We Americans need to
learn from you: how you have balanced, and how you will continue to balance,
heritage and prosperity; how simultaneously you will address cultural
aspirations and material needs.
Governing, in the
American experience, has been found never to be easy. The former Governor of New
York, Mario Cuomo, said: ‘We campaign in poetry; we govern in prose.’
There are difficult
decisions ahead for you: ensuring equal participation in the benefits of
prosperity for both north and south, rural and urban; full access to quality
health care; a curriculum that reflects a bilingual and bicultural nation; how
to save rural schools; how to promote Welsh development without compromising
Welsh culture.
We cannot let
politics do the work of economics.

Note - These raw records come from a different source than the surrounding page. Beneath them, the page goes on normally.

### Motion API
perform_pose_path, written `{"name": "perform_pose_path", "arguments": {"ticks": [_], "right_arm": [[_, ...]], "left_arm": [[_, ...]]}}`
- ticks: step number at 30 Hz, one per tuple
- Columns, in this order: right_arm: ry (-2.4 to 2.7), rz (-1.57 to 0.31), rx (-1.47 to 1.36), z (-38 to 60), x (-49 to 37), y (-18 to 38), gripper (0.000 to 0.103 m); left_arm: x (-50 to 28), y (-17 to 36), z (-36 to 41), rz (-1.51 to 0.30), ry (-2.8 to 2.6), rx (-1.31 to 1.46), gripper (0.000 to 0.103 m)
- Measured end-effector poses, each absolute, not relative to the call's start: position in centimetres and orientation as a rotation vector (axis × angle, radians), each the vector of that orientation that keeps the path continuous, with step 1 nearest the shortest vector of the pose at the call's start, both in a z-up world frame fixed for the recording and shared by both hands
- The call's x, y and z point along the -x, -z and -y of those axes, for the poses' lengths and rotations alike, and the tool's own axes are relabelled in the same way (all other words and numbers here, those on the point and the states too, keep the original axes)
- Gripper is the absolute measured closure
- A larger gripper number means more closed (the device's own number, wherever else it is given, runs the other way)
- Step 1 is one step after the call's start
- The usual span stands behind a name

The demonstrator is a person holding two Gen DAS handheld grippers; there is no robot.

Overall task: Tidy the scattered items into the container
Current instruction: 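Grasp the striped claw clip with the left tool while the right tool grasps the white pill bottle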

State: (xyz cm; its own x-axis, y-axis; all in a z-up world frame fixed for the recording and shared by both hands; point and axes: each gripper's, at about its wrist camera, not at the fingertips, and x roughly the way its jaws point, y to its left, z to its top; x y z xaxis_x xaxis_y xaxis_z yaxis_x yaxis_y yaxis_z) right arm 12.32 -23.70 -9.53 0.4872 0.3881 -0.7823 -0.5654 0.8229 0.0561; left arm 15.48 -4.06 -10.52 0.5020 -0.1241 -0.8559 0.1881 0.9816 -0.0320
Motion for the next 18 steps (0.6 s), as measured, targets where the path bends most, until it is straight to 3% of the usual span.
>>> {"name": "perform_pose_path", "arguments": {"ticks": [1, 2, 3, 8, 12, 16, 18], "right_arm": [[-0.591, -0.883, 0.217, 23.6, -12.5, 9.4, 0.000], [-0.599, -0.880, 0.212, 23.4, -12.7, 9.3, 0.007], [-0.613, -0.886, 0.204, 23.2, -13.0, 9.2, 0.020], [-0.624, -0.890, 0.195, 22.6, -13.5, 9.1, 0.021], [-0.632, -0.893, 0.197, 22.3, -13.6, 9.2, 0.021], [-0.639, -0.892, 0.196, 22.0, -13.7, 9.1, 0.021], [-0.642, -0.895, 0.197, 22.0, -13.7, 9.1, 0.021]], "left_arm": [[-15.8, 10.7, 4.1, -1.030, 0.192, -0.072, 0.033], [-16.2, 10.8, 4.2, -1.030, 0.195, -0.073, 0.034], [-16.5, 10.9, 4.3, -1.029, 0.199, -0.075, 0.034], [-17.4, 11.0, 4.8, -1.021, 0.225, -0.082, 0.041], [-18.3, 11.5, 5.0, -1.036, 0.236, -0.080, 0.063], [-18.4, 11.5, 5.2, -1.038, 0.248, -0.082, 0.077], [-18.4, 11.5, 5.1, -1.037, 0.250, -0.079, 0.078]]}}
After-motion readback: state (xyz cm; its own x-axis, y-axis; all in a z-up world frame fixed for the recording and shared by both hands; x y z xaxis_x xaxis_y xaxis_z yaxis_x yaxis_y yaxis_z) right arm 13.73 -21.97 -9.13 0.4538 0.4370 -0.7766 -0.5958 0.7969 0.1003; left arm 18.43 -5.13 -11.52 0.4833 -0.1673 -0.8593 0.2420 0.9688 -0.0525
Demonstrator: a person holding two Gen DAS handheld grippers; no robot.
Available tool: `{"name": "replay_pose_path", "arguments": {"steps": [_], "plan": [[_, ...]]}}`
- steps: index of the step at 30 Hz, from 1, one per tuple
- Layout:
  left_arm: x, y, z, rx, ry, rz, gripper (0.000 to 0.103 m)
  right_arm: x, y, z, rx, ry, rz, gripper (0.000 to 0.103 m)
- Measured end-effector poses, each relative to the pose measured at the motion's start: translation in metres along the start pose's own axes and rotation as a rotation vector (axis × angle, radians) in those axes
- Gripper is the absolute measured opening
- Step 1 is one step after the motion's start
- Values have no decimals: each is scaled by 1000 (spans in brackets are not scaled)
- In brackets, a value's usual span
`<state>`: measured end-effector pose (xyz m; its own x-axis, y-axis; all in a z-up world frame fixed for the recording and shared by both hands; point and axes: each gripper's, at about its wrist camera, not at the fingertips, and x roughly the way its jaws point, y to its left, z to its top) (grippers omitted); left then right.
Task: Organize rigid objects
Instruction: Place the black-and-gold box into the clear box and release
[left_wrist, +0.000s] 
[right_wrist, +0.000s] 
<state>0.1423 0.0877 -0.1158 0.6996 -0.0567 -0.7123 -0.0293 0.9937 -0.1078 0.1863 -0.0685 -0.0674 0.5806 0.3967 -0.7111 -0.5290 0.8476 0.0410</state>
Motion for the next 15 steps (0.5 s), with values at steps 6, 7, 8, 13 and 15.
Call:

That is why I took this occasion to emphasize
how we Americans think your role will be essential to forging the cultural,
political and, especially, the business ties between our two countries. It is an
exciting time to be Welsh. Just ask Cerys Matthews, the Manic Street Preachers
or Alun Michael.
However, I learned
last year in that walk from Land’s End to John O’Groats the truth of the
Spanish proverb:
‘There are no
roads: roads are made by walking.’
Know that, however
uncertain the path, the Welsh and we Americans walk together. And we can walk in
confidence, knowing that we are in the company of trusted friends.